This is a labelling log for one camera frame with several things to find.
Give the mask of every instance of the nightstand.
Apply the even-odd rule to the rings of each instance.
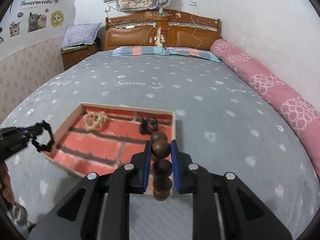
[[[63,53],[61,51],[64,70],[71,68],[81,60],[96,54],[98,51],[102,51],[102,48],[98,47],[96,43],[92,45],[85,45],[79,49],[69,49]]]

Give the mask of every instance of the white wall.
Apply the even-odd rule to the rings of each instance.
[[[320,110],[320,18],[308,0],[195,1],[196,7],[172,0],[169,8],[220,18],[223,38],[259,59]],[[75,24],[105,23],[105,6],[103,0],[75,0]],[[122,13],[111,9],[109,15]]]
[[[28,47],[32,44],[46,41],[54,37],[63,36],[65,29],[74,24],[75,7],[74,0],[58,0],[53,4],[35,4],[31,6],[20,6],[23,0],[14,0],[12,4],[11,13],[9,10],[5,14],[3,20],[0,22],[0,27],[3,31],[0,36],[4,39],[4,42],[0,43],[0,60],[11,55],[12,53]],[[61,26],[53,27],[50,23],[51,13],[55,10],[61,10],[64,14],[64,22]],[[23,12],[23,17],[18,18],[17,14]],[[29,14],[44,14],[47,16],[46,28],[28,33],[28,18]],[[20,34],[17,36],[10,36],[9,25],[12,22],[20,23]]]

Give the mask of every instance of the wooden headboard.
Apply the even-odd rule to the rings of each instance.
[[[164,10],[162,14],[158,10],[150,10],[106,18],[103,49],[162,45],[210,50],[210,46],[218,39],[221,39],[220,19],[175,10]]]

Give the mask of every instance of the plaid pillowcase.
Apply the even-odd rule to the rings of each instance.
[[[183,56],[193,56],[200,57],[210,61],[220,62],[220,60],[212,54],[210,51],[201,50],[201,49],[191,49],[191,48],[183,48],[183,47],[168,47],[170,55],[183,55]]]
[[[157,46],[140,46],[140,47],[119,47],[112,51],[112,56],[123,56],[123,55],[166,55],[170,53],[161,47]]]

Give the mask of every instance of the black hair tie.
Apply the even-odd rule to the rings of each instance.
[[[143,117],[139,118],[139,122],[141,125],[139,127],[139,132],[141,134],[152,134],[159,129],[158,120],[154,117],[149,117],[148,119],[144,119]]]

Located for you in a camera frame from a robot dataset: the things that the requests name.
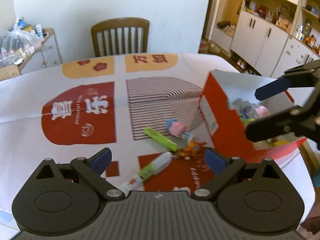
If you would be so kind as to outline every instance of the striped pattern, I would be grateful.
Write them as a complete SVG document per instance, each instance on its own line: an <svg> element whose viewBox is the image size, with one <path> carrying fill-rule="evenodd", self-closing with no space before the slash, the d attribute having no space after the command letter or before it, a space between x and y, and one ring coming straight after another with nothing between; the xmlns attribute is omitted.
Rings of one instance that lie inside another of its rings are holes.
<svg viewBox="0 0 320 240"><path fill-rule="evenodd" d="M168 135L168 119L179 119L187 130L203 121L199 114L202 89L194 84L172 77L150 77L129 79L126 85L134 140L149 137L143 132L146 126Z"/></svg>

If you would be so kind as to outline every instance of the cardboard box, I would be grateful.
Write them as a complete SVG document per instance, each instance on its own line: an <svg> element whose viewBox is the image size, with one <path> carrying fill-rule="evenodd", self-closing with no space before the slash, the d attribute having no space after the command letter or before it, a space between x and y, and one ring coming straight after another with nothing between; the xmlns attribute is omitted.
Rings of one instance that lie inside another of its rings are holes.
<svg viewBox="0 0 320 240"><path fill-rule="evenodd" d="M200 109L214 147L226 157L239 156L250 163L259 163L263 158L278 159L292 153L306 140L305 137L270 149L256 150L254 143L245 135L245 127L229 102L237 98L267 107L271 114L293 106L288 93L281 93L260 102L255 90L274 79L261 76L214 70L207 77Z"/></svg>

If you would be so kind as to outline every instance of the white label on box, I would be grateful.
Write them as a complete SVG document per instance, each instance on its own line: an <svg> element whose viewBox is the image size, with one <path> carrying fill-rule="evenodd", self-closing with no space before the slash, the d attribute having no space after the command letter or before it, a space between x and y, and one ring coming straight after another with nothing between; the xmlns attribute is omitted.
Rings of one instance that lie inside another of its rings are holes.
<svg viewBox="0 0 320 240"><path fill-rule="evenodd" d="M209 132L213 135L219 128L219 125L205 96L202 96L200 100L200 109L204 115L204 120L207 123Z"/></svg>

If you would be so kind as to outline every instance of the white glue tube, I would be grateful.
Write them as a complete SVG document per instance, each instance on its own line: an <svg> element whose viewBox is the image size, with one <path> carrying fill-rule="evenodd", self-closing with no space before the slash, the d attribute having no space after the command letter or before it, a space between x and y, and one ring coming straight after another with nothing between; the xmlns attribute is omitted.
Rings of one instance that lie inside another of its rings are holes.
<svg viewBox="0 0 320 240"><path fill-rule="evenodd" d="M142 170L138 171L129 181L123 183L119 190L125 193L127 196L131 190L134 190L142 182L149 179L152 175L157 175L169 166L172 160L172 154L170 152L163 152L151 163L145 166Z"/></svg>

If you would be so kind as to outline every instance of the green label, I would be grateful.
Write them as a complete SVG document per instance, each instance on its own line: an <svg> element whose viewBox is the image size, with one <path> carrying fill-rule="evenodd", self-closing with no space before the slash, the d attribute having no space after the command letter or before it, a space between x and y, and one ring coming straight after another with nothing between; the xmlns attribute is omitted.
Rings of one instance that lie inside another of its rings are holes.
<svg viewBox="0 0 320 240"><path fill-rule="evenodd" d="M143 181L145 181L145 180L149 179L154 173L155 173L155 170L153 168L153 164L149 163L142 170L140 170L137 174L140 176L140 178Z"/></svg>

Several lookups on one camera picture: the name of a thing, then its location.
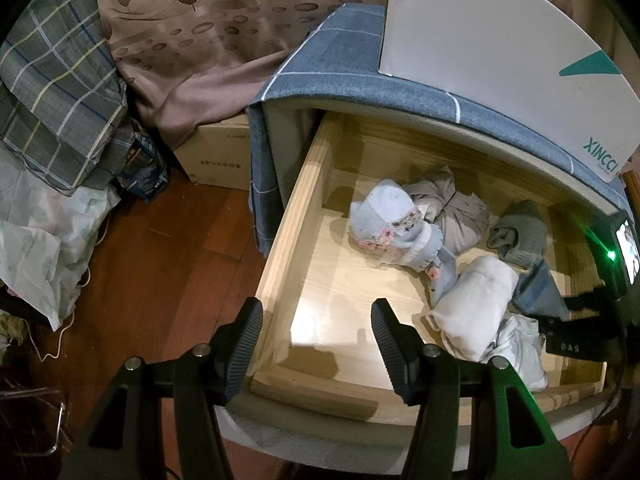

|---|

:: ACTIVITY ::
Your output should be the full set of entries above, restated word for word and free of pictures.

:: EXERCISE RESPONSE ::
This is a labelling log for one camera frame with several things to find.
Give the mask of every instance of the nightstand.
Apply the even-odd rule to the rings of each instance.
[[[63,53],[61,51],[64,70],[71,68],[81,60],[96,54],[98,51],[102,51],[102,48],[98,47],[96,43],[92,45],[85,45],[79,49],[69,49]]]

Give the mask of every instance of the white wall.
Apply the even-odd rule to the rings of each instance.
[[[320,110],[320,18],[308,0],[195,1],[196,7],[172,0],[169,8],[220,18],[223,38],[259,59]],[[75,24],[105,23],[105,6],[103,0],[75,0]],[[122,13],[111,9],[109,15]]]
[[[28,47],[32,44],[46,41],[54,37],[63,36],[65,29],[74,24],[75,7],[74,0],[58,0],[53,4],[35,4],[31,6],[20,6],[23,0],[14,0],[12,4],[11,13],[9,10],[5,14],[3,20],[0,22],[0,27],[3,31],[0,36],[4,39],[4,42],[0,43],[0,60],[11,55],[12,53]],[[61,26],[53,27],[50,23],[51,13],[55,10],[61,10],[64,14],[64,22]],[[23,12],[23,17],[18,18],[17,14]],[[29,14],[44,14],[47,16],[46,28],[28,33],[28,18]],[[20,34],[17,36],[10,36],[9,25],[12,22],[20,23]]]

Give the mask of every instance of the wooden headboard.
Apply the even-odd rule to the rings of each instance.
[[[164,10],[162,14],[158,10],[150,10],[106,18],[103,49],[162,45],[210,50],[210,46],[218,39],[221,39],[220,19],[175,10]]]

Give the mask of every instance of the plaid pillowcase.
Apply the even-odd rule to the rings of each instance.
[[[183,56],[193,56],[200,57],[210,61],[220,62],[220,60],[212,54],[210,51],[201,50],[201,49],[191,49],[191,48],[183,48],[183,47],[168,47],[170,55],[183,55]]]
[[[157,46],[140,46],[140,47],[119,47],[112,51],[112,56],[123,56],[123,55],[166,55],[170,53],[161,47]]]

Give the mask of every instance of the black hair tie.
Apply the even-odd rule to the rings of each instance.
[[[143,117],[139,118],[139,122],[141,125],[139,127],[139,132],[141,134],[152,134],[159,129],[158,120],[154,117],[149,117],[148,119],[144,119]]]

Located for you in a camera frame from a robot dataset: the things that the requests name.
If you would be so kind as to outline every instance of the striped pattern, I would be grateful.
Write them as a complete SVG document per instance, each instance on its own line: an <svg> element whose viewBox is the image size, with one <path> carrying fill-rule="evenodd", self-closing with no space before the slash, the d attribute having no space after the command letter or before it, a space between x and y, and one ring coming straight after another with nothing between; the xmlns attribute is omitted.
Rings of one instance that lie inside another of its rings are holes.
<svg viewBox="0 0 320 240"><path fill-rule="evenodd" d="M168 135L168 119L179 119L187 130L203 121L199 114L202 89L194 84L172 77L150 77L129 79L126 85L134 140L149 137L143 132L146 126Z"/></svg>

If you would be so kind as to outline every instance of the cardboard box, I would be grateful.
Write them as a complete SVG document per instance, each instance on its own line: an <svg> element whose viewBox is the image size, with one <path> carrying fill-rule="evenodd", self-closing with no space before the slash, the d attribute having no space after the command letter or before it, a space between x and y, and one ring coming straight after another with nothing between; the xmlns attribute is omitted.
Rings of one instance that lie inside another of its rings are holes.
<svg viewBox="0 0 320 240"><path fill-rule="evenodd" d="M200 109L214 147L226 157L239 156L250 163L259 163L263 158L278 159L292 153L306 140L305 137L270 149L256 150L254 143L245 135L245 127L229 102L237 98L267 107L271 114L293 106L288 93L281 93L260 102L255 90L274 79L261 76L214 70L207 77Z"/></svg>

If you would be so kind as to outline every instance of the white label on box, I would be grateful.
Write them as a complete SVG document per instance, each instance on its own line: an <svg> element whose viewBox is the image size, with one <path> carrying fill-rule="evenodd", self-closing with no space before the slash, the d attribute having no space after the command letter or before it, a space between x and y, and one ring coming straight after another with nothing between; the xmlns attribute is omitted.
Rings of one instance that lie inside another of its rings are holes.
<svg viewBox="0 0 320 240"><path fill-rule="evenodd" d="M209 132L213 135L219 128L219 125L205 96L202 96L200 100L200 109L204 115L204 120L207 123Z"/></svg>

If you would be so kind as to outline every instance of the white glue tube, I would be grateful.
Write them as a complete SVG document per instance, each instance on its own line: an <svg> element whose viewBox is the image size, with one <path> carrying fill-rule="evenodd", self-closing with no space before the slash, the d attribute having no space after the command letter or before it, a space between x and y, and one ring coming straight after another with nothing between; the xmlns attribute is omitted.
Rings of one instance that lie inside another of its rings are holes.
<svg viewBox="0 0 320 240"><path fill-rule="evenodd" d="M142 170L138 171L129 181L123 183L119 190L125 193L127 196L131 190L134 190L142 182L149 179L152 175L157 175L169 166L172 160L172 154L170 152L163 152L151 163L145 166Z"/></svg>

If you would be so kind as to outline every instance of the green label, I would be grateful.
Write them as a complete SVG document per instance, each instance on its own line: an <svg> element whose viewBox is the image size, with one <path> carrying fill-rule="evenodd", self-closing with no space before the slash, the d attribute having no space after the command letter or before it, a space between x and y, and one ring coming straight after another with nothing between; the xmlns attribute is omitted.
Rings of one instance that lie inside another of its rings are holes.
<svg viewBox="0 0 320 240"><path fill-rule="evenodd" d="M143 181L145 181L145 180L149 179L154 173L155 173L155 170L153 168L153 164L149 163L142 170L140 170L137 174L140 176L140 178Z"/></svg>

Several lookups on one camera picture: the name of a thing, then its location.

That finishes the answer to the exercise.